_Task prompt_: Write out the full listing exactly.

_Data provided_:
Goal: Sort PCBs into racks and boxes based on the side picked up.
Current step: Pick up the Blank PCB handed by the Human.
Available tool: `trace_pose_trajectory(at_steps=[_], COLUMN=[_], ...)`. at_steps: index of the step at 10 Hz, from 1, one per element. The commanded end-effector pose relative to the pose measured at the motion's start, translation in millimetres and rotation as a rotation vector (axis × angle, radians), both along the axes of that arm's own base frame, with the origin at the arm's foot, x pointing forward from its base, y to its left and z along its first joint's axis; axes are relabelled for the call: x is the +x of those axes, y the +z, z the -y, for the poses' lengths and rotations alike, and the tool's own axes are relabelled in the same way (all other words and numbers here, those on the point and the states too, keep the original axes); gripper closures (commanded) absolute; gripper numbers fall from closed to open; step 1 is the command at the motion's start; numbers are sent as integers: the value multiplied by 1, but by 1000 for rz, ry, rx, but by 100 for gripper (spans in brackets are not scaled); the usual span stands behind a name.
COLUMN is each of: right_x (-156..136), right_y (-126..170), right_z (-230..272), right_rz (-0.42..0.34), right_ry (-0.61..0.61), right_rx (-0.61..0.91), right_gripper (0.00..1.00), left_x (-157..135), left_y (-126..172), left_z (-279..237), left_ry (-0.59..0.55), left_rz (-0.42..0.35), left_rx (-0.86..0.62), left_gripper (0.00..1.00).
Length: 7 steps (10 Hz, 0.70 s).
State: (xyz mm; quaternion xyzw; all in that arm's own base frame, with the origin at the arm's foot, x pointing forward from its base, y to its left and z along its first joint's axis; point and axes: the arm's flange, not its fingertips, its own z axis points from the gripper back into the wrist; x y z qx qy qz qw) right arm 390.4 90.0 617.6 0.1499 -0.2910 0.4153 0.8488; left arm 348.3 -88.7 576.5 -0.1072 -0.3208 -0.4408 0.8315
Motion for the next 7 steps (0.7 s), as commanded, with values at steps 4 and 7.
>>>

_Answer space_:
Goal: Sort PCBs into racks and boxes based on the side picked up.
Current step: Pick up the Blank PCB handed by the Human.
Available tool: `trace_pose_trajectory(at_steps=[_], COLUMN=[_], ...)`. at_steps: index of the step at 10 Hz, from 1, one per element. The commanded end-effector pose relative to the pose measured at the motion's start, translation in millimetres and rotation as a rotation vector (axis × angle, radians), both along the axes of that arm's own base frame, with the origin at the arm's foot, x pointing forward from its base, y to its left and z along its first joint's axis; axes are relabelled for the call: x is the +x of those axes, y the +z, z the -y, for the poses' lengths and rotations alike, and the tool's own axes are relabelled in the same way (all other words and numbers here, those on the point and the states too, keep the original axes); gripper closures (commanded) absolute; gripper numbers fall from closed to open; step 1 is the command at the motion's start; numbers are sent as integers: the value multiplied by 1, but by 1000 for rz, ry, rx, but by 100 for gripper (spans in brackets are not scaled); the usual span stands behind a name.
COLUMN is each of: right_x (-156..136), right_y (-126..170), right_z (-230..272), right_rz (-0.42..0.34), right_ry (-0.61..0.61), right_rx (-0.61..0.91), right_gripper (0.00..1.00), left_x (-157..135), left_y (-126..172), left_z (-279..237), left_ry (-0.59..0.55), left_rz (-0.42..0.35), left_rx (-0.86..0.62), left_gripper (0.00..1.00).
Length: 7 steps (10 Hz, 0.70 s).
State: (xyz mm; quaternion xyzw; all in that arm's own base frame, with the origin at the arm's foot, x pointing forward from its base, y to its left and z along its first joint's axis; point and axes: the arm's flange, not its fingertips, its own z axis points from the gripper back into the wrist; x y z qx qy qz qw) right arm 390.4 90.0 617.6 0.1499 -0.2910 0.4153 0.8488; left arm 348.3 -88.7 576.5 -0.1072 -0.3208 -0.4408 0.8315
Motion for the next 7 steps (0.7 s), as commanded, with values at steps 4 and 7.
>>>

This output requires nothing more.